**WHAT YOU ARE ASKED TO DO:** Among the records, which lines include "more"? List them.

(Records drawn from a dataset)
········

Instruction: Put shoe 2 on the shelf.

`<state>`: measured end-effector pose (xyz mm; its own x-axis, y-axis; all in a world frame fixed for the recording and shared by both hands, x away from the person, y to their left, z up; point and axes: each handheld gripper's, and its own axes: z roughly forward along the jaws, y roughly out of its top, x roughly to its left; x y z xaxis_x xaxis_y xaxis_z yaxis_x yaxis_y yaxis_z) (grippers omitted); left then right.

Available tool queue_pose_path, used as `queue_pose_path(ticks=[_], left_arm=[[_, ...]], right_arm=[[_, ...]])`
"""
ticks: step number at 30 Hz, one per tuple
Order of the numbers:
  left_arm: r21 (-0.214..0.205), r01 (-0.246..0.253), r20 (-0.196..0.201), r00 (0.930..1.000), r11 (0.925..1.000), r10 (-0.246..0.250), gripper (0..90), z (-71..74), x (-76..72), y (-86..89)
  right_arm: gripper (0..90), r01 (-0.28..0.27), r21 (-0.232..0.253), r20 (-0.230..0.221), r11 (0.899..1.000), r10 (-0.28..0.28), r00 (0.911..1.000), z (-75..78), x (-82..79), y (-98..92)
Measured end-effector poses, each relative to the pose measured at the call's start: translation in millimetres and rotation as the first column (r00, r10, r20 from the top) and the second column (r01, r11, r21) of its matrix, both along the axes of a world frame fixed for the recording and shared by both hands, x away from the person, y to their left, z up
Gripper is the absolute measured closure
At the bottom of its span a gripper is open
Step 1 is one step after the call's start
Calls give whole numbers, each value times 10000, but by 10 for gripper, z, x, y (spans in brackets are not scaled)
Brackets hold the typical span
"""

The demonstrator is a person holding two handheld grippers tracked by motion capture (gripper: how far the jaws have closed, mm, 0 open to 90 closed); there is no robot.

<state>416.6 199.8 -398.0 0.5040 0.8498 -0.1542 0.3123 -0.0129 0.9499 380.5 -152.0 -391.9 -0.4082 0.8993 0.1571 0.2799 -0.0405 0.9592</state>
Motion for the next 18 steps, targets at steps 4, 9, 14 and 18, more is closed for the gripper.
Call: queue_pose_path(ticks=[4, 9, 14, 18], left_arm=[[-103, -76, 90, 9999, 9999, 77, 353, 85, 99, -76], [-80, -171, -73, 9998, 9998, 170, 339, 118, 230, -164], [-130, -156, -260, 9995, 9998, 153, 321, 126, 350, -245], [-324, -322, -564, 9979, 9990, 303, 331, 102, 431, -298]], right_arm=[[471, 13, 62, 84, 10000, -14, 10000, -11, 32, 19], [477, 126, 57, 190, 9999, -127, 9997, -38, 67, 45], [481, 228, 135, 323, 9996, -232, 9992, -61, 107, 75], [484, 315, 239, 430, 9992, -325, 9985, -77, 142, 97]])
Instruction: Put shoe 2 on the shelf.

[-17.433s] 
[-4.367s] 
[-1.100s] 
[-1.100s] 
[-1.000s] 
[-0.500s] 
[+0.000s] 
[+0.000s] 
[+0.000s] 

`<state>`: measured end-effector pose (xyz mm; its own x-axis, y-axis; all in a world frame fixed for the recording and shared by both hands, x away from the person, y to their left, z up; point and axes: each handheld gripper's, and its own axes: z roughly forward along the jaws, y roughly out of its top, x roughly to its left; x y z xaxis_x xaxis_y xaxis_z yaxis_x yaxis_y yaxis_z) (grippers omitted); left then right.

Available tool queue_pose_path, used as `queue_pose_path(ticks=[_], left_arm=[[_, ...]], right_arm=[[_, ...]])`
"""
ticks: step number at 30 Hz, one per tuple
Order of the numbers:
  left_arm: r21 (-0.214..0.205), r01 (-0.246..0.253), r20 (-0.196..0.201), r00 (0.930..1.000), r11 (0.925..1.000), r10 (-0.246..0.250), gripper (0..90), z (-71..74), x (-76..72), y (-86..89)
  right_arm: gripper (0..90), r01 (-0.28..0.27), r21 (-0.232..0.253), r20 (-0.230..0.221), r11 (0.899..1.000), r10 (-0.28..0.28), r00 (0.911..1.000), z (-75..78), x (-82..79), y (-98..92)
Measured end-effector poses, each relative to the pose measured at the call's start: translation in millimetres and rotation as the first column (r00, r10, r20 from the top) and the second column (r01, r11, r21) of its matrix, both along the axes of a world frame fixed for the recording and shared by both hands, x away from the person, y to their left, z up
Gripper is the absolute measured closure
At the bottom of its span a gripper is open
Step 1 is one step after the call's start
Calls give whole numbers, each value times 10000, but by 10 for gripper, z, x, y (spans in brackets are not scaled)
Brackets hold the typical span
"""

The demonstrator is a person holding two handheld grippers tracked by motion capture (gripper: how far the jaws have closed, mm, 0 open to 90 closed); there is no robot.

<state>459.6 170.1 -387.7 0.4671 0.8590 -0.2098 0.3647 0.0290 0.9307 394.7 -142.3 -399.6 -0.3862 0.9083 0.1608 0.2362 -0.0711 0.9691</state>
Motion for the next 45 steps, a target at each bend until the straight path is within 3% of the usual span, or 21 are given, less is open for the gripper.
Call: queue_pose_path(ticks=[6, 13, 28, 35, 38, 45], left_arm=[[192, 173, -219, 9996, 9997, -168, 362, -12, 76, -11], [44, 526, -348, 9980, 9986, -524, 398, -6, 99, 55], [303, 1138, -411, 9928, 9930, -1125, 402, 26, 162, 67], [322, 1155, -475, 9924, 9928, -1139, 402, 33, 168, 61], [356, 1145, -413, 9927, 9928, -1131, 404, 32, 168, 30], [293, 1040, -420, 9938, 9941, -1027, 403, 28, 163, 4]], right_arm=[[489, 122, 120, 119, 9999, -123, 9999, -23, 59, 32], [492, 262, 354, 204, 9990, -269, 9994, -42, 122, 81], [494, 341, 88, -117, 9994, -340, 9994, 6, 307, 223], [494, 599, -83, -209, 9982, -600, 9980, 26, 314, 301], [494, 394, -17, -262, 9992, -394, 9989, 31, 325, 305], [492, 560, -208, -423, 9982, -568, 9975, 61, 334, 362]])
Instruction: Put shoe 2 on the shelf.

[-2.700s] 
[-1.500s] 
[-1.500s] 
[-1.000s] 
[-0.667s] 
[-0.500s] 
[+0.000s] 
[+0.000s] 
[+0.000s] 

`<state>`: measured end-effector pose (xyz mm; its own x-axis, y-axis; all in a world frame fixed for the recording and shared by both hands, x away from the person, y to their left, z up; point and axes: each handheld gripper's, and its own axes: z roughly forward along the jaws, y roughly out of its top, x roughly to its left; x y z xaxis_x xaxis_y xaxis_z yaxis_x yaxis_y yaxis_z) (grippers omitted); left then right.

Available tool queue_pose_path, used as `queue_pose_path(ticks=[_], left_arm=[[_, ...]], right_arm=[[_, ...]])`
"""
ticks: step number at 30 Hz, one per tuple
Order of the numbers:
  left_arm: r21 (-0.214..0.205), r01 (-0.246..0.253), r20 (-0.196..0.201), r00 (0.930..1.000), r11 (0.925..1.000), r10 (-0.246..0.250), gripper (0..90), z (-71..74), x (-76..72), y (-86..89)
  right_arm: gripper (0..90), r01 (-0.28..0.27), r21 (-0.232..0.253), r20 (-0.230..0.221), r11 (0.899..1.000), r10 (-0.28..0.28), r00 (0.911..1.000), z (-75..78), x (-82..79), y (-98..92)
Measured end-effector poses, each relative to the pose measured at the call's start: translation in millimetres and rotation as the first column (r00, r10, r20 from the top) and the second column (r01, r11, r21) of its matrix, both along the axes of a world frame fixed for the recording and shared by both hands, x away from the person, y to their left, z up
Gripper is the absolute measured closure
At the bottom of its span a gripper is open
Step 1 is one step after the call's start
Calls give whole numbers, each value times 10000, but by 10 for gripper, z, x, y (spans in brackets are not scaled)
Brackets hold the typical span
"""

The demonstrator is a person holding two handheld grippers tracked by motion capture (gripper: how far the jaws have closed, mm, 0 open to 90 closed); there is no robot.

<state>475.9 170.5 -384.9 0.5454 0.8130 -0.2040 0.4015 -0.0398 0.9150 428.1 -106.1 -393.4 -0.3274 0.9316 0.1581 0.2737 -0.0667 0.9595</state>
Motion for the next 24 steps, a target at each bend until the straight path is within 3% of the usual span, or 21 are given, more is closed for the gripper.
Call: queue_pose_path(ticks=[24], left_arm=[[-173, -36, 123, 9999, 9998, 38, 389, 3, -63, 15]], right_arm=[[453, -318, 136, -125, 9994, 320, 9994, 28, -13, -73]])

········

**TASK RESULT:**
Motion for the next 18 steps, targets at steps 4, 9, 14 and 18, more is closed for the gripper.
Motion for the next 24 steps, a target at each bend until the straight path is within 3% of the usual span, or 21 are given, more is closed for the gripper.

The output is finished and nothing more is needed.